The face is dark in colour, with a greyish forehead and patches of pink skin around the eyes and mouth. The area around and between the eyes also has relatively little fur compared with other parts of the head and body. Like many marmosets, there are large tufts of fur on the ears, but the Santarem marmoset is one of only a few species in which the fur sprouts from both the outer and inner surfaces of the pinna. The tufts are buff to grey in colour and, as the alternative common name implies, have a tassel-like shape that extends sideways from the head.

==Distribution and habitat==
The Santarem marmoset is found only in a very restricted area between the Tapajós river in the east, the lower Madeira and Roosevelt rivers in the west, and the Amazon River in the north. The southern limit of its range is unknown, but is likely to be in the general region of the Paracari River.

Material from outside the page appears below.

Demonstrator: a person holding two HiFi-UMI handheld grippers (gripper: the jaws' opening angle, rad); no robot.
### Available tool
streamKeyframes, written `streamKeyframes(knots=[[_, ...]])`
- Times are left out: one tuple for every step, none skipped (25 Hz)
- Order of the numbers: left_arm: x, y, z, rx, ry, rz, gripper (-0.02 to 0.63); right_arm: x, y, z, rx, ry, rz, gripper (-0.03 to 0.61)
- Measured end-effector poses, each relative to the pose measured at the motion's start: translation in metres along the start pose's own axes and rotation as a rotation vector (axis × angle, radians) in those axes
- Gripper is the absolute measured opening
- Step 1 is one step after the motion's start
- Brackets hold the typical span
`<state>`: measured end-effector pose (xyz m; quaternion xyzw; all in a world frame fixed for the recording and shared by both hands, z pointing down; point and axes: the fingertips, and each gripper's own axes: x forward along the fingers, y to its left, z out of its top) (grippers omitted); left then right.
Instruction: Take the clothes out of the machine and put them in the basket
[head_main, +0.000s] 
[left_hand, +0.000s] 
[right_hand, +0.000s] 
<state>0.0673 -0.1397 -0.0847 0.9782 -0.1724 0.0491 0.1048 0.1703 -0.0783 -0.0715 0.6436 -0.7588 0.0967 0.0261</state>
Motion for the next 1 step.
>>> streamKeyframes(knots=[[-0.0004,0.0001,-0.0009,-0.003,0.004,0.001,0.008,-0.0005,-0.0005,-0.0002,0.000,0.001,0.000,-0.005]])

There are no recognised subspecies. It inhabits lowland rainforest, and is common in secondary forest.

==Biology and behaviour==
Like other members of its genus, the Santarem marmoset travels in the lower parts of the forest canopy, and feed primarily on fruit and insects, supplementing its diet with small lizards and frogs and with gum gouged from trees. They live in small family groups, with about six members being typical, although groups of up to fifteen individuals have been reported. They make long calls with their tongue vibrating rapidly, said to resemble the sound of a cricket, and also shorter chirps. Like most other marmosets, they normally give birth to non-identical twins twice per year. Juveniles are said to have black stripe along the head and hairy, but not tufted, ears.